## What the exercise asks
Show every line from the data below that includes "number".

──────── Dataset excerpt ────────

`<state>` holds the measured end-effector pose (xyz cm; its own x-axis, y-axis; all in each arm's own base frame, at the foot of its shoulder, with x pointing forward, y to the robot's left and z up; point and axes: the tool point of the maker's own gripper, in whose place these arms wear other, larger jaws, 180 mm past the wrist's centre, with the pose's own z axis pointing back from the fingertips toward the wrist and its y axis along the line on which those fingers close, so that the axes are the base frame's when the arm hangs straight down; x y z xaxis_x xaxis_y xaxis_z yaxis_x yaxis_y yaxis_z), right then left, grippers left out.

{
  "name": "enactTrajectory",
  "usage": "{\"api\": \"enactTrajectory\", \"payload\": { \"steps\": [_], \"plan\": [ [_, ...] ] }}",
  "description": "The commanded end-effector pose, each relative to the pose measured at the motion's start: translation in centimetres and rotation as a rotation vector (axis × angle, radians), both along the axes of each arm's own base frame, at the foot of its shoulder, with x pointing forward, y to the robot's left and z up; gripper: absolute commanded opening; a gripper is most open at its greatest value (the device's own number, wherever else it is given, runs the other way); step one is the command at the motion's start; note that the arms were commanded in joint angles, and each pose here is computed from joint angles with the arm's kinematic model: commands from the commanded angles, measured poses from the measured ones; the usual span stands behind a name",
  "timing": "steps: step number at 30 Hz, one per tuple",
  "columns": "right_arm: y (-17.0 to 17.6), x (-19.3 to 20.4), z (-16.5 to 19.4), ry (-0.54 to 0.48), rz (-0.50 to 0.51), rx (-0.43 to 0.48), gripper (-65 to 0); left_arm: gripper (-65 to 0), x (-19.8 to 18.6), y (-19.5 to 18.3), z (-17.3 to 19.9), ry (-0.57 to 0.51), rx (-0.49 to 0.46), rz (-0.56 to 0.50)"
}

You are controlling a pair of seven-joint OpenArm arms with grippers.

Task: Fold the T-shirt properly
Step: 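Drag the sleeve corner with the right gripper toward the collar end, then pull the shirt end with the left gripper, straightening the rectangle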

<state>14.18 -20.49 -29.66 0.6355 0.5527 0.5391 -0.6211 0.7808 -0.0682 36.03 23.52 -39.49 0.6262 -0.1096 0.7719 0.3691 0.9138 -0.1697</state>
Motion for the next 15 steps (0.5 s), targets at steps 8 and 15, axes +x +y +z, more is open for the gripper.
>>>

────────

## Answer
  "description": "The commanded end-effector pose, each relative to the pose measured at the motion's start: translation in centimetres and rotation as a rotation vector (axis × angle, radians), both along the axes of each arm's own base frame, at the foot of its shoulder, with x pointing forward, y to the robot's left and z up; gripper: absolute commanded opening; a gripper is most open at its greatest value (the device's own number, wherever else it is given, runs the other way); step one is the command at the motion's start; note that the arms were commanded in joint angles, and each pose here is computed from joint angles with the arm's kinematic model: commands from the commanded angles, measured poses from the measured ones; the usual span stands behind a name",
  "timing": "steps: step number at 30 Hz, one per tuple",

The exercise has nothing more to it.